Sunday, August 28, 2011

Arrrrgh, Matey!

Well, the day has finally come. Yes, the day where I make a wonderfully coherent and timely life analogy about pirates. Didn't see that one coming, did ya? OK, that's sort of a joke. Really, I just wanted to post my newest printmaking creation because I'm pretty proud of it. And if you can't show off your pseudo-artwork on your own blog, where CAN you show it off? So here:


Ta-da! And let's see here. Pirates are like life because... well, sometimes we feel as if we're in a crazy storm, and barely staying afloat... Or maybe you've been looted. Or perhaps you have a talking bird. I don't know, I'm really not my usual metaphorical self today. Sorry to let you down. I will brainstorm on this and return soon with the answers to all life problems using the words "Captain," "Walk the plank" and "buried treasure." Get excited!

Tuesday, August 16, 2011

Growing Up Is Hard To Do, Or The Emotional Complications of Rearranging Furniture.

So it turns out I'm getting older. Not very quickly, of course, just at the normal rate. But it also turns out that as you get older, you have to do more things for yourself. Recently, I've taken on a slew of things that are making me feel pretty grown-up. Like buying a couch. I mean, a REAL couch, not a futon. And I bought it with MY money! That I earned at my job! Sheesh, it's exhausting to even think about for too long. Granted, the couch did come from an estate sale. (Which is just a glorified garage sale, except they charge tax, the jerks. Just remember this.) And yes, it is white brocade fabric circa 1968, but whatever. It's actually fitting in quite nicely in my apartment which is a funky conglomeration of furniture highlighting all of the best decades in design, AKA the '60s through '80s. And when I say "best," please know that I mean "most questionable in terms of actual taste or style." At any rate, I now have the following items in my living room: 1 couch, 1 chair, 1 shelf, 1 small table and 1 lamp. At least I didn't get overloaded with lamps or something. At least I'm balanced.
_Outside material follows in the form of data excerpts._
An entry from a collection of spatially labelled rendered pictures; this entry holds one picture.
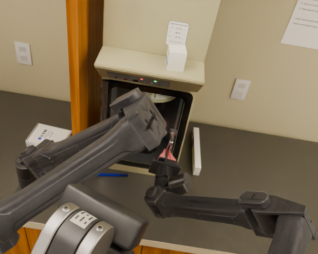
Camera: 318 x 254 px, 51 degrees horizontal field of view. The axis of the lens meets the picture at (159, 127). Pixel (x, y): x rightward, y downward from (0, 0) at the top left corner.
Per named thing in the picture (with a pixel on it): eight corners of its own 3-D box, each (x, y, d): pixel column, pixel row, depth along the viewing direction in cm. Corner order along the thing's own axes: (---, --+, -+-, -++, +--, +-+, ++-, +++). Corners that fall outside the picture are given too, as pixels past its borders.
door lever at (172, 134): (168, 149, 128) (161, 148, 128) (175, 132, 122) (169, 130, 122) (167, 160, 124) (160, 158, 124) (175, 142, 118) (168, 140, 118)
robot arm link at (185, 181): (143, 196, 102) (157, 217, 105) (176, 187, 97) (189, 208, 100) (153, 174, 112) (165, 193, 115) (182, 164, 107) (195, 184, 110)
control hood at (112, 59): (101, 72, 109) (101, 44, 103) (198, 88, 110) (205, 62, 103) (92, 92, 101) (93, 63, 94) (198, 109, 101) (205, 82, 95)
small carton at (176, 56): (165, 61, 100) (168, 43, 97) (181, 63, 101) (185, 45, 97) (166, 70, 97) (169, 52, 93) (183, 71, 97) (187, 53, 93)
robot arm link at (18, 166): (9, 160, 90) (25, 170, 89) (28, 145, 95) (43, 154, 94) (13, 176, 95) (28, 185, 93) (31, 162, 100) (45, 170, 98)
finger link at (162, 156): (161, 141, 121) (158, 160, 114) (179, 146, 122) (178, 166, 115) (155, 153, 126) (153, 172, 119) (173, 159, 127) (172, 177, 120)
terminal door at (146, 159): (101, 160, 137) (103, 78, 110) (174, 172, 137) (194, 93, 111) (100, 161, 136) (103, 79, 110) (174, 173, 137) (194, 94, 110)
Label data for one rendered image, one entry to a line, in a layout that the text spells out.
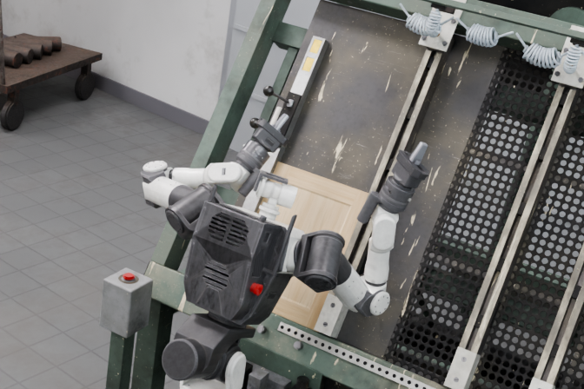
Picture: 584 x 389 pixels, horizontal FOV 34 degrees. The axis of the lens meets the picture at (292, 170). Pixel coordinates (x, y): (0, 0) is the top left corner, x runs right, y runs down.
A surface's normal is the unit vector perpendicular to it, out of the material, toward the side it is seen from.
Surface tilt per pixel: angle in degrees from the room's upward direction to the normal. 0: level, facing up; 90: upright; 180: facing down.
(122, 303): 90
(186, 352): 67
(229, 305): 82
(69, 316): 0
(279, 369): 90
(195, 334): 22
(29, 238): 0
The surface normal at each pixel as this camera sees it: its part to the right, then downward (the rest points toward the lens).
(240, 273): -0.46, 0.11
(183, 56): -0.61, 0.20
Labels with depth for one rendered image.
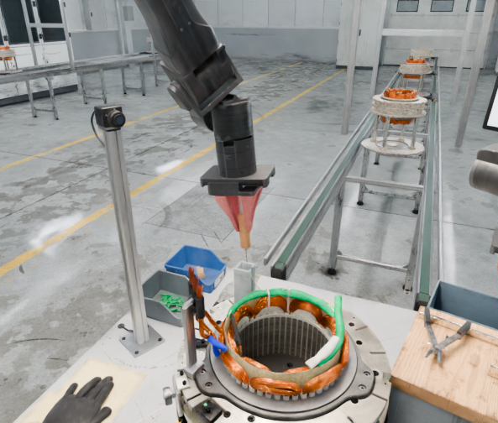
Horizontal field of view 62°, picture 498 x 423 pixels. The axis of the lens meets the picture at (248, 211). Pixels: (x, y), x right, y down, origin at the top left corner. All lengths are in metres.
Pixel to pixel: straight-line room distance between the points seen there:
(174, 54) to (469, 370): 0.63
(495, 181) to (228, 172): 0.37
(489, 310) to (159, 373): 0.74
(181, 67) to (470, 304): 0.73
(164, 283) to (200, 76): 0.88
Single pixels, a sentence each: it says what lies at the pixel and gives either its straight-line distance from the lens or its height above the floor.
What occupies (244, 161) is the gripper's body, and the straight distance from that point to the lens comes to 0.59.
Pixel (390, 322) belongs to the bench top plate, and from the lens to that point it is 1.27.
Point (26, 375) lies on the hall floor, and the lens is 2.38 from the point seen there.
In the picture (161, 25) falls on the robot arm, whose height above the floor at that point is 1.55.
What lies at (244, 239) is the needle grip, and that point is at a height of 1.24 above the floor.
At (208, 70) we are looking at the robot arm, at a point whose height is 1.50.
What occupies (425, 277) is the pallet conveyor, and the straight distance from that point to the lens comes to 1.53.
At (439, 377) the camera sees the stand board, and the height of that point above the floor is 1.07.
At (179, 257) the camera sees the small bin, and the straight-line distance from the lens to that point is 1.41.
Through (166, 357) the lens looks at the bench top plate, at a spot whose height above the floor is 0.78.
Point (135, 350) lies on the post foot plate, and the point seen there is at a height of 0.79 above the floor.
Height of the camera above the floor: 1.56
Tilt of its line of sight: 26 degrees down
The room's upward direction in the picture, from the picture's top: straight up
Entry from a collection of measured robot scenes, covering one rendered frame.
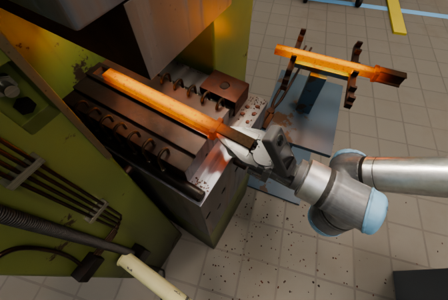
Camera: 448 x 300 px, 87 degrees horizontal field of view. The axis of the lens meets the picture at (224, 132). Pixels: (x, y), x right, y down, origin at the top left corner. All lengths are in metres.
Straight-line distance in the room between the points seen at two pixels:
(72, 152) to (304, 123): 0.85
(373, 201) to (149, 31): 0.48
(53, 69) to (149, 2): 0.58
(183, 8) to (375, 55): 2.49
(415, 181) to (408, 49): 2.40
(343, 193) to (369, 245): 1.19
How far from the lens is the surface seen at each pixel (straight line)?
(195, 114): 0.58
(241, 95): 0.67
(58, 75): 0.84
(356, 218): 0.55
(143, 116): 0.64
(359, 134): 2.01
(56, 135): 0.45
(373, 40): 2.90
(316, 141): 1.02
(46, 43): 0.80
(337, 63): 0.92
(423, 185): 0.65
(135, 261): 0.89
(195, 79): 0.80
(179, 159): 0.56
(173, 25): 0.31
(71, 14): 0.23
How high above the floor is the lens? 1.48
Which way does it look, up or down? 58 degrees down
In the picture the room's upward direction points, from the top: straight up
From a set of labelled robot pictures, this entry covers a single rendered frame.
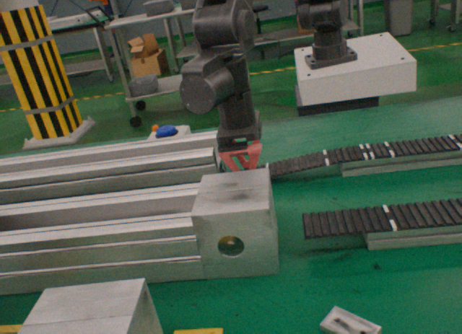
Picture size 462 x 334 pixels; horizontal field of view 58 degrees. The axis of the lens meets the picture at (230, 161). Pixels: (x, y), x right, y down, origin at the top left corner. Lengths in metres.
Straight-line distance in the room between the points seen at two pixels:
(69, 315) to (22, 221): 0.28
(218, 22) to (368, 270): 0.38
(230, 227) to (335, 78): 0.63
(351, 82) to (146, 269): 0.70
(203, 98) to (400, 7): 5.07
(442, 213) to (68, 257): 0.46
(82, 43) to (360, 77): 8.24
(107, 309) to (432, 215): 0.38
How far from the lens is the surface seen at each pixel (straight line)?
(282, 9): 8.15
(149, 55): 5.70
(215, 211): 0.47
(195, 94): 0.57
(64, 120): 3.84
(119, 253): 0.53
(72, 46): 9.16
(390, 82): 1.07
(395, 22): 5.59
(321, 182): 0.69
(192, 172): 0.66
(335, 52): 1.09
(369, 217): 0.54
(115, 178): 0.70
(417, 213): 0.56
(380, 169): 0.71
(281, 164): 0.71
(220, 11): 0.61
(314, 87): 1.04
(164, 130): 0.82
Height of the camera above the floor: 1.12
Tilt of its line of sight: 25 degrees down
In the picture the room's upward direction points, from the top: 11 degrees counter-clockwise
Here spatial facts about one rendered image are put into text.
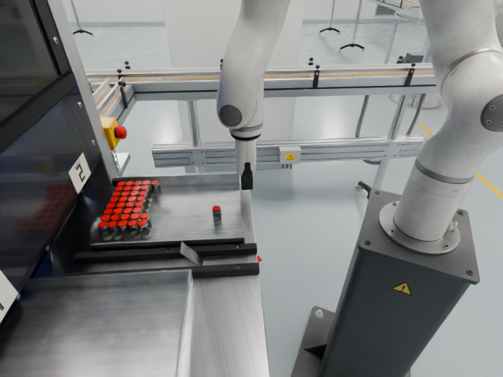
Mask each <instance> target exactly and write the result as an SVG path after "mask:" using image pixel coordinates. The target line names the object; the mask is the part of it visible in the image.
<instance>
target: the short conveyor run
mask: <svg viewBox="0 0 503 377"><path fill-rule="evenodd" d="M110 82H111V79H110V77H108V78H107V79H106V80H105V81H104V82H103V83H102V84H101V85H100V86H99V87H98V88H97V90H92V89H91V92H92V94H93V98H94V102H95V104H96V107H97V110H98V113H99V116H100V117H116V119H117V122H118V125H119V126H122V125H123V124H124V121H125V120H126V118H127V117H128V115H129V113H130V112H131V110H132V108H133V106H134V105H135V103H136V100H135V94H134V90H133V87H132V85H131V84H129V85H126V86H122V85H123V84H124V82H125V79H124V77H121V79H120V80H119V81H118V83H117V84H116V85H115V86H110V85H108V84H109V83H110ZM90 88H91V87H90Z"/></svg>
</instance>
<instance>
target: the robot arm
mask: <svg viewBox="0 0 503 377"><path fill-rule="evenodd" d="M418 3H419V6H420V8H421V12H422V16H423V18H424V23H425V26H426V29H427V36H428V40H429V45H430V54H431V59H432V65H433V74H434V79H435V83H436V88H437V90H438V92H439V95H440V96H441V98H442V100H443V102H444V104H445V105H446V106H447V108H448V115H447V117H446V120H445V122H444V124H443V125H442V127H441V129H440V130H439V131H438V132H437V133H434V134H432V135H430V136H428V137H427V138H425V140H424V141H423V143H422V145H421V147H420V149H419V151H418V155H417V156H416V159H415V162H414V165H413V166H412V170H411V172H410V175H409V178H408V180H407V182H406V186H405V188H404V190H403V194H402V196H401V198H400V201H397V202H393V203H389V204H387V205H385V206H384V207H383V208H382V209H381V211H380V214H379V225H380V227H381V229H382V231H383V232H384V234H385V235H387V237H388V238H390V240H391V241H393V242H394V243H395V244H397V245H399V246H400V247H402V248H405V249H406V250H408V251H412V252H415V253H417V254H423V255H429V256H439V255H444V254H448V253H450V252H452V251H453V250H454V249H455V248H456V247H457V245H458V244H459V241H460V234H459V230H458V229H457V222H453V221H452V218H453V217H454V215H455V213H456V211H457V209H458V208H459V206H460V204H461V202H462V200H463V198H464V197H465V195H466V192H467V191H468V190H469V187H470V185H471V184H472V181H473V180H474V178H475V176H476V174H477V173H478V171H479V169H480V167H481V165H482V163H483V162H484V160H485V158H486V157H488V155H490V154H491V153H492V152H494V151H496V150H497V149H499V148H501V147H503V49H502V47H501V45H500V43H499V39H498V37H497V33H496V25H495V0H418ZM289 4H290V0H242V3H241V8H240V15H239V18H238V21H237V24H236V26H235V28H234V31H233V33H232V35H231V38H230V40H229V43H228V46H227V49H226V51H225V56H224V59H223V62H222V68H221V72H220V77H219V86H218V91H217V97H216V112H217V116H218V119H219V121H220V122H221V123H222V125H223V126H225V127H227V128H228V130H229V133H230V134H231V136H232V138H235V153H236V169H237V175H238V176H241V188H242V190H252V189H253V177H252V174H253V175H254V174H255V171H256V148H257V138H259V137H260V136H261V133H262V131H263V86H264V73H265V71H266V67H267V64H268V63H269V60H270V57H271V55H272V52H273V49H274V48H275V45H276V43H277V41H278V39H279V36H280V34H281V30H282V28H283V25H284V21H285V18H286V15H287V10H288V7H289Z"/></svg>
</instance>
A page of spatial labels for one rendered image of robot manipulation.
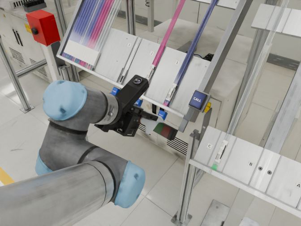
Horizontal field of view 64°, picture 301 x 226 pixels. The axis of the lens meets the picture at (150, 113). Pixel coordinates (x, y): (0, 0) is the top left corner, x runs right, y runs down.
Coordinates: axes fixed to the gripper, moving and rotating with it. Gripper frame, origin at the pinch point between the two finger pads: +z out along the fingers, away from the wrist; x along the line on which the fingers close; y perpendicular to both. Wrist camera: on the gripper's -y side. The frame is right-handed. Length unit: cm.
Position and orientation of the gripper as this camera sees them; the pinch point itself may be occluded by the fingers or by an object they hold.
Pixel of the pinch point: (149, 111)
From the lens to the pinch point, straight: 74.2
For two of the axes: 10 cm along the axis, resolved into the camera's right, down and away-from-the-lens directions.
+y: -4.1, 9.1, 0.9
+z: 4.5, 1.2, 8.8
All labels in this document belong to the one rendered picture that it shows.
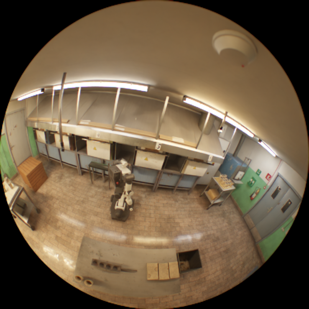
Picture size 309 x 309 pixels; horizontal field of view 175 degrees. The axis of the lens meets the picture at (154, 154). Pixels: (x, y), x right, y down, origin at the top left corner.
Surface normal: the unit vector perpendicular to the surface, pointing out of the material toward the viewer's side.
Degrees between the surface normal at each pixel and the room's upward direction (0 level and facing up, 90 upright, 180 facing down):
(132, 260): 0
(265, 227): 90
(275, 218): 90
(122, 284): 0
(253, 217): 90
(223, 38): 118
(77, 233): 0
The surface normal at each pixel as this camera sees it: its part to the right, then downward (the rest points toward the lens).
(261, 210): -0.97, -0.19
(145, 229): 0.24, -0.86
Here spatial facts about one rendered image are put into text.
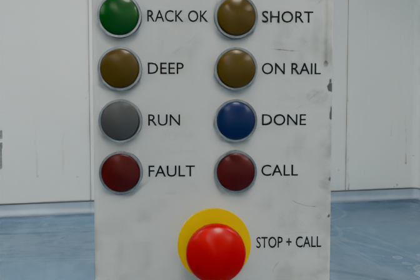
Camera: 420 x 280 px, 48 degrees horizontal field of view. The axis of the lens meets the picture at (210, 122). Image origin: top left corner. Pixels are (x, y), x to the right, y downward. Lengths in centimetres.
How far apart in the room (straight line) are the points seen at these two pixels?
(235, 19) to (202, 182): 12
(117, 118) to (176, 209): 8
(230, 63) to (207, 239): 12
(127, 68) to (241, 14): 9
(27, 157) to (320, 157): 396
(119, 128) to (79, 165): 387
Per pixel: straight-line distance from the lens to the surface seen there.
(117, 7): 33
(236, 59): 33
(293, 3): 35
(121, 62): 33
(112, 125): 33
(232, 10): 33
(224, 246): 32
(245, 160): 33
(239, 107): 33
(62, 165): 421
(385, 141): 486
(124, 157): 33
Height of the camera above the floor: 99
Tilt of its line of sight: 3 degrees down
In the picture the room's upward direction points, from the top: straight up
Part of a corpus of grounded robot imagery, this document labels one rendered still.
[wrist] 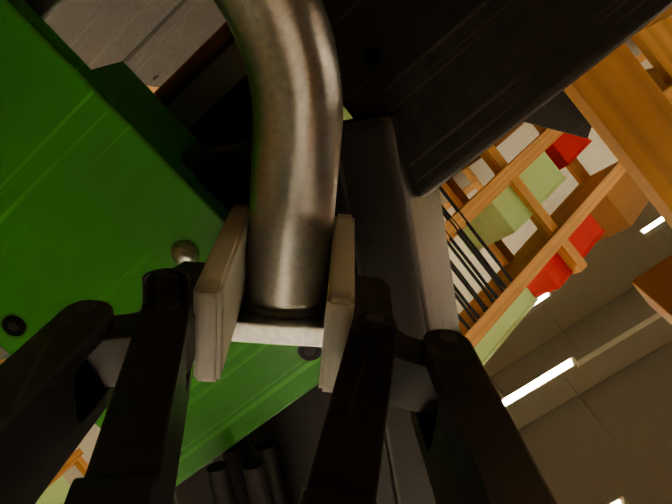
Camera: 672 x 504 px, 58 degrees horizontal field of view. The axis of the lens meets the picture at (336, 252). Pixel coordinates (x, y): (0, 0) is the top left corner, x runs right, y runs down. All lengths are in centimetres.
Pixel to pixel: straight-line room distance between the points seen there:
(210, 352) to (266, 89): 8
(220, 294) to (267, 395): 12
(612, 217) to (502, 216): 97
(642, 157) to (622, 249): 865
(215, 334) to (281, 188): 5
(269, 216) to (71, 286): 10
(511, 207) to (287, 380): 333
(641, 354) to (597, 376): 55
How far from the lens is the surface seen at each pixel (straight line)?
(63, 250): 26
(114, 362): 16
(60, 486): 671
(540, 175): 382
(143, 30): 80
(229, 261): 18
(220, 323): 17
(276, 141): 19
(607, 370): 790
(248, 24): 19
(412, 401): 16
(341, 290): 17
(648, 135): 102
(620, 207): 425
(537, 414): 806
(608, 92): 101
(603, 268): 967
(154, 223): 25
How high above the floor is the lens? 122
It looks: 2 degrees up
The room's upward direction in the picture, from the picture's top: 141 degrees clockwise
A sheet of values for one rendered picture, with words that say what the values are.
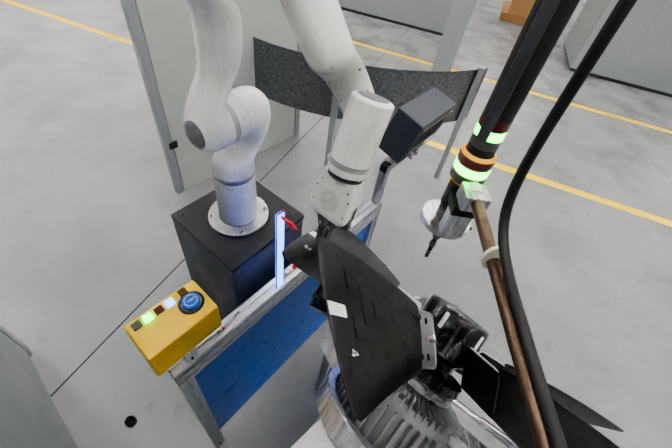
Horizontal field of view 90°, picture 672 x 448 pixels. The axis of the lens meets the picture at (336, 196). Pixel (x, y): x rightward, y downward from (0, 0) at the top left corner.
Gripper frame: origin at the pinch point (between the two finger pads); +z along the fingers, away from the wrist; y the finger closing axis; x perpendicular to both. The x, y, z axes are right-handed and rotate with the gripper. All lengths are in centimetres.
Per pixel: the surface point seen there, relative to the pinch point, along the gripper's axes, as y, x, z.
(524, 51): 23, -19, -45
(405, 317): 25.5, -13.6, -6.9
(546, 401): 38, -33, -26
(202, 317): -9.0, -22.1, 21.2
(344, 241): 3.6, 4.4, 2.1
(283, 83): -133, 121, 14
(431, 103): -12, 66, -24
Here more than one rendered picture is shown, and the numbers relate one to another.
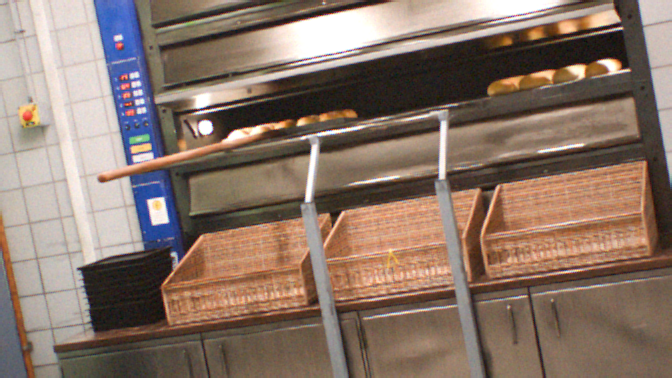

So figuring out where these 5 items go should be a breeze, right? Wrong. I think it would actually be easier if I had about 20 things, so that I could fill the space a little better. Instead, I currently have these pieces of furniture spread out as much as possible so that I don't have half a room with nothing in it. Of course the result is that each piece is in awkwardly in its own corner, with the open space just in the middle of the room. So now all the furniture pieces look as if they're laying in wait, prepping to attack each other, eyeing each other with doubt and mistrust. They KNOW they don't go together. Yes, I'm personifying my furniture. See what kind of emotional toll this has taken on me? It's hard trying to be an adult.

Unfortunately, until I find a coffee table, or a large potted plant, or something to tie it all together, I'm just going to have to deal with how it looks right now. It sort of reminds me of a college apartment, but parts of it are more real-house-esque. Perhaps I'm living in some sort of limbo, an interior design purgatory. Who knows. All I do know is that it perfectly reflects my life right now. Sort of a jumbled, odd combination of a bunch of different people, places, things, and plans. The weirdest part is that I feel strangely satisfied with it. I'm not content to stay here forever, but I feel as though I'm almost going through some sort of adult initiation. "Here," says Life, "I'm giving you 5 totally random pieces of me, life. Make it work." (I think Life kind of sounds like Tim Gunn here.) And so I'm trying to make it work. It's looking OK - a little ramshackle at times, but definitely some potential in there somewhere. So to all my post-grad friends, and anyone else who's in transition: I hope that you can work the bits of life you've been given into something lovely. If it's not working, try to rearrange the pieces. Cheers!